YOUR ASSIGNMENT:
All of the data, word for word and free of pictures, is the expected result.

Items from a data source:
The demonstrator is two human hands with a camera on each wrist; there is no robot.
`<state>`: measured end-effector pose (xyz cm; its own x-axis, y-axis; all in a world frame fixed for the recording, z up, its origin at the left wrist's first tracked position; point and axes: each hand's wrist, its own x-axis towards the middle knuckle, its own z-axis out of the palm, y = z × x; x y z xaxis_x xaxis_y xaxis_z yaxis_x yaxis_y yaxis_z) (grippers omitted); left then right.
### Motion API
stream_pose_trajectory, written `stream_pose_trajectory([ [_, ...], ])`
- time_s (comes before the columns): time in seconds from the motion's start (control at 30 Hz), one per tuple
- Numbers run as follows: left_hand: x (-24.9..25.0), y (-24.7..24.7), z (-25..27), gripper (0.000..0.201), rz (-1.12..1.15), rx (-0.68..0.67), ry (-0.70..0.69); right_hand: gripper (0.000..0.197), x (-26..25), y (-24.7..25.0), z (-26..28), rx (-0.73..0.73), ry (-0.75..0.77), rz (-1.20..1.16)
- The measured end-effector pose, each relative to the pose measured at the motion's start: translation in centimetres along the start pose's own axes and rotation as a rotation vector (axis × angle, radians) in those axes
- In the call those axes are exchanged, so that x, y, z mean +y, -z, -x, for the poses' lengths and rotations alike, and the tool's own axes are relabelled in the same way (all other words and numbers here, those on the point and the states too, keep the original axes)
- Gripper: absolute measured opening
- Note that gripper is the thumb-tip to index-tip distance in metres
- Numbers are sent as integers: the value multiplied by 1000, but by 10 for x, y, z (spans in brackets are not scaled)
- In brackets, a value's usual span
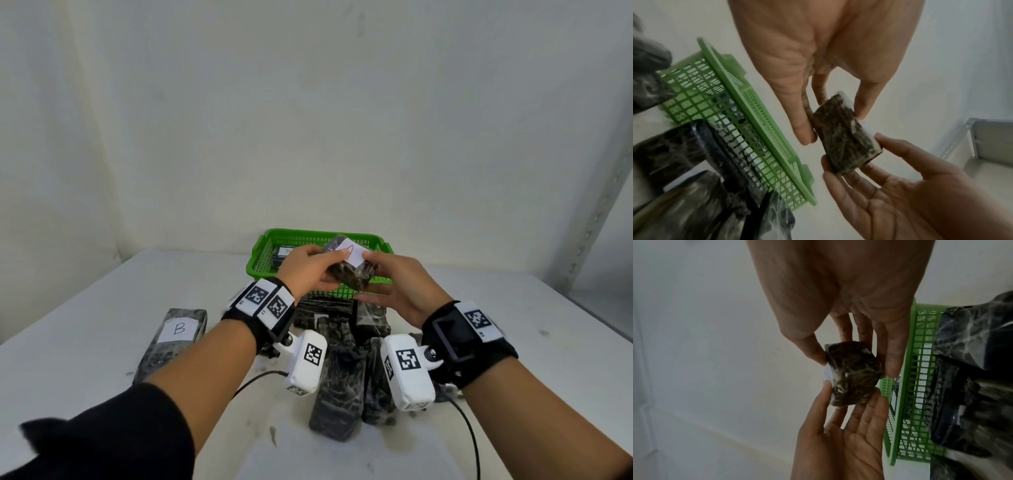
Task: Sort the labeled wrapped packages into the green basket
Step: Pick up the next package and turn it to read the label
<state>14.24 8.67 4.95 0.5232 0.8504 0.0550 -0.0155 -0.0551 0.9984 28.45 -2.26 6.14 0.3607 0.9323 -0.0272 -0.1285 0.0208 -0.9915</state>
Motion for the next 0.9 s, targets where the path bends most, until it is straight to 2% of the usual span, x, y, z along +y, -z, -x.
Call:
stream_pose_trajectory([
  [0.1, 8, 7, -17, 46, -232, 37, -17, 20, -6, 3, -20, 42, -20, 11],
  [0.23, 13, 38, -45, 33, -489, 193, -46, 25, -15, 3, -51, 68, -60, 94],
  [0.4, 17, 79, -83, 27, -711, 364, 67, 23, -15, 2, -100, 99, -141, 166],
  [0.57, 6, 103, -123, 13, -902, 374, 201, 26, -7, 5, -145, 99, -235, 293],
  [0.7, -10, 114, -145, 20, -852, 317, 309, 23, 0, -6, -171, 48, -296, 334],
  [0.8, -22, 116, -154, 13, -768, 277, 323, 19, 9, -22, -193, 31, -314, 409],
  [0.87, -31, 119, -163, 51, -763, 270, 317, 20, 16, -37, -205, -8, -347, 478],
  [0.9, -32, 119, -164, 59, -754, 252, 337, 20, 18, -46, -207, -25, -365, 510],
])
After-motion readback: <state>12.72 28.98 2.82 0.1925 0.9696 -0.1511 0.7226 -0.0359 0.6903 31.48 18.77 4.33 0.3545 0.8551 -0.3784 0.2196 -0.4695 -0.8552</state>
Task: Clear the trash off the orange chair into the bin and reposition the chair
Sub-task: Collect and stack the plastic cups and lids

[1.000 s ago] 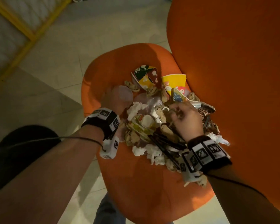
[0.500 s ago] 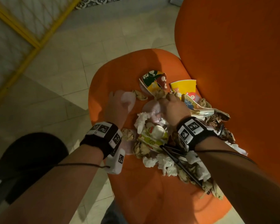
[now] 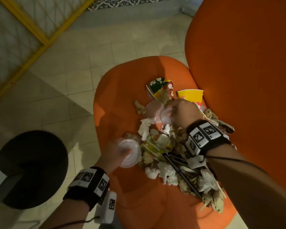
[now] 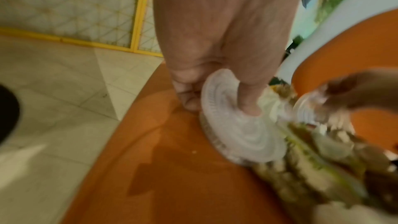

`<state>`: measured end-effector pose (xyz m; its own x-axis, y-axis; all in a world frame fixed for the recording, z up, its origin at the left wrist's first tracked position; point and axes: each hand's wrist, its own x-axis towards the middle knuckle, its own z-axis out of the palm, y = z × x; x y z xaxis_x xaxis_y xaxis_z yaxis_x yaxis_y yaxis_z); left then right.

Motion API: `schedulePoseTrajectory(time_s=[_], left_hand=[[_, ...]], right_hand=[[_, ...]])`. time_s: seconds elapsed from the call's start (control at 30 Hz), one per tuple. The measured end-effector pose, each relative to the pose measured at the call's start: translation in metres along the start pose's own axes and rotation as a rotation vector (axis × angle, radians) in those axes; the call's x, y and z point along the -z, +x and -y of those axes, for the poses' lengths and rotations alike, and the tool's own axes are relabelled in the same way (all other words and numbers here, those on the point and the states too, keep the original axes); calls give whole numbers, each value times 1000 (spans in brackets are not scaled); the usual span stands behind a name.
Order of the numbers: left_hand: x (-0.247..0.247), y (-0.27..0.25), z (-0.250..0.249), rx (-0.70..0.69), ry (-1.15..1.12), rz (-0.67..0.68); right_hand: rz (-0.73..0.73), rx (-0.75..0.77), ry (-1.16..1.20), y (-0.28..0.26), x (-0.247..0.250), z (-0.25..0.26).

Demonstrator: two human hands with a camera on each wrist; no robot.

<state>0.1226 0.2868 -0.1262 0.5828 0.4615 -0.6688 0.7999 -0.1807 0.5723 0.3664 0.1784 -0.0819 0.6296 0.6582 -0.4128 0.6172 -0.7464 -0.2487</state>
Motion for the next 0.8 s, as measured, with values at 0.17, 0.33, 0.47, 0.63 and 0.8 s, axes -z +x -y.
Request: schedulePoseTrajectory(time_s=[0.17,0.33,0.47,0.63,0.8], left_hand=[[4,6,0,-114,206,2],[-4,9,-3,-295,362,13],[-7,10,-11,-300,523,91],[-12,-3,-11,-237,544,171],[-15,-15,-8,-185,511,133]], right_hand=[[-15,94,174,1,26,-4],[145,275,143,14,24,14],[344,215,-92,32,-1,28],[416,143,-120,49,-13,35],[376,226,-324,52,-9,39]])
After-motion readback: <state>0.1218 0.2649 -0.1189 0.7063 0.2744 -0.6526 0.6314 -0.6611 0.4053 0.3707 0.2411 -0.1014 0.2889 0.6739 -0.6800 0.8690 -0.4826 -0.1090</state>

RESULT:
The demonstrator is two human hands with a camera on each wrist; there is no robot.
`<state>`: measured end-effector pose (xyz cm; its own x-axis, y-axis; all in a world frame fixed for the recording, z up, its origin at the left wrist's first tracked position; point and axes: each hand's wrist, its own x-axis towards the middle knuckle, its own z-axis out of the palm, y = z × x; x y z xaxis_x xaxis_y xaxis_z yaxis_x yaxis_y yaxis_z) (grippers omitted); left then right.
### Motion API
stream_pose_trajectory, written `stream_pose_trajectory([ [_, ...], ])`
- time_s (comes before the columns): time in seconds from the motion's start (control at 30 Hz), one per tuple
- Numbers run as follows: left_hand: x (-24.9..25.0), y (-24.7..24.7), z (-25..27), gripper (0.000..0.201), rz (-1.12..1.15), rx (-0.68..0.67), ry (-0.70..0.69); right_hand: gripper (0.000..0.197), x (-26..25), y (-24.7..25.0), z (-26..28), rx (-0.73..0.73), ry (-0.75..0.77), rz (-1.20..1.16)
- The measured end-effector pose, each relative to the pose measured at the motion's start: translation in centimetres along the start pose's own axes and rotation as a rotation vector (axis × angle, radians) in those axes
- In the call those axes are exchanged, so that x, y, z mean +y, -z, -x, for the poses' lengths and rotations alike, and the tool's own axes are relabelled in the same way (all other words and numbers here, those on the point and the states too, keep the original axes)
- Gripper: absolute measured opening
- Note that gripper is the thumb-tip to index-tip distance in metres
- Numbers are sent as integers: the value multiplied by 1000, but by 10 for x, y, z (spans in brackets are not scaled)
- In brackets, a value's usual span
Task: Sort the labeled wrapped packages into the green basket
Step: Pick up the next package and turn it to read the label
<state>14.24 8.67 4.95 0.5232 0.8504 0.0550 -0.0155 -0.0551 0.9984 28.45 -2.26 6.14 0.3607 0.9323 -0.0272 -0.1285 0.0208 -0.9915</state>
Motion for the next 0.9 s, targets where the path bends most, until it is straight to 2% of the usual span, x, y, z along +y, -z, -x.
Call:
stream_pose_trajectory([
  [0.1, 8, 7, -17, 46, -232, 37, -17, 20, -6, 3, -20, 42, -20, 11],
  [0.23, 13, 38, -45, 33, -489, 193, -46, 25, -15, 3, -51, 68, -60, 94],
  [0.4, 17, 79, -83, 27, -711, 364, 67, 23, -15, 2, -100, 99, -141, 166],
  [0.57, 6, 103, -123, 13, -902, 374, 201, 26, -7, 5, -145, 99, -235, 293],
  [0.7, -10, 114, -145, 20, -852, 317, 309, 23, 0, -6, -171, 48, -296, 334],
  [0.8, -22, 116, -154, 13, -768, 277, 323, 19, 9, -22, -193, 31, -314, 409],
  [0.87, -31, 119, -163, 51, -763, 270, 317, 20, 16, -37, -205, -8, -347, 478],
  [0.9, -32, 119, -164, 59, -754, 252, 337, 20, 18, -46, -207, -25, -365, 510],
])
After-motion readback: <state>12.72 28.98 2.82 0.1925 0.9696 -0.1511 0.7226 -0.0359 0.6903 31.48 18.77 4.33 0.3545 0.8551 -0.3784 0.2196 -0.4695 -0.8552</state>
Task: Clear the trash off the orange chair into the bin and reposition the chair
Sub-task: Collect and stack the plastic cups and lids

[1.000 s ago] 
[0.500 s ago] 
[now] 
[now] 

`<state>`: measured end-effector pose (xyz m; its own x-axis, y-axis; all in a world frame fixed for the recording, z up, its origin at the left wrist's first tracked position; point and axes: each hand's wrist, its own x-axis towards the middle knuckle, its own z-axis out of the palm, y = z × x; x y z xaxis_x xaxis_y xaxis_z yaxis_x yaxis_y yaxis_z); left then right.

Motion API: `schedulePoseTrajectory(time_s=[_], left_hand=[[_, ...]], right_hand=[[_, ...]])`. time_s: seconds elapsed from the call's start (control at 30 Hz), one per tuple. The measured end-effector pose, each relative to the pose measured at the call's start: translation in metres along the start pose's own axes and rotation as a rotation vector (axis × angle, radians) in those axes; the call's x, y and z point along the -z, +x and -y of those axes, for the poses' lengths and rotations alike, and the tool's own axes are relabelled in the same way (all other words and numbers here, those on the point and the states too, keep the original axes); calls give whole numbers, each value times 1000 (spans in brackets are not scaled); the usual span stands behind a name.
Order of the numbers: left_hand: x (-0.247..0.247), y (-0.27..0.25), z (-0.250..0.249), rx (-0.70..0.69), ry (-1.15..1.12), rz (-0.67..0.68); right_hand: rz (-0.73..0.73), rx (-0.75..0.77), ry (-1.16..1.20), y (-0.28..0.26), x (-0.247..0.250), z (-0.25..0.26).

Demonstrator: two human hands with a camera on each wrist; no robot.

<state>0.1226 0.2868 -0.1262 0.5828 0.4615 -0.6688 0.7999 -0.1807 0.5723 0.3664 0.1784 -0.0819 0.6296 0.6582 -0.4128 0.6172 -0.7464 -0.2487</state>
Motion for the next 0.8 s, as measured, with values at 0.17, 0.33, 0.47, 0.63 and 0.8 s, axes -z +x -y.
Request: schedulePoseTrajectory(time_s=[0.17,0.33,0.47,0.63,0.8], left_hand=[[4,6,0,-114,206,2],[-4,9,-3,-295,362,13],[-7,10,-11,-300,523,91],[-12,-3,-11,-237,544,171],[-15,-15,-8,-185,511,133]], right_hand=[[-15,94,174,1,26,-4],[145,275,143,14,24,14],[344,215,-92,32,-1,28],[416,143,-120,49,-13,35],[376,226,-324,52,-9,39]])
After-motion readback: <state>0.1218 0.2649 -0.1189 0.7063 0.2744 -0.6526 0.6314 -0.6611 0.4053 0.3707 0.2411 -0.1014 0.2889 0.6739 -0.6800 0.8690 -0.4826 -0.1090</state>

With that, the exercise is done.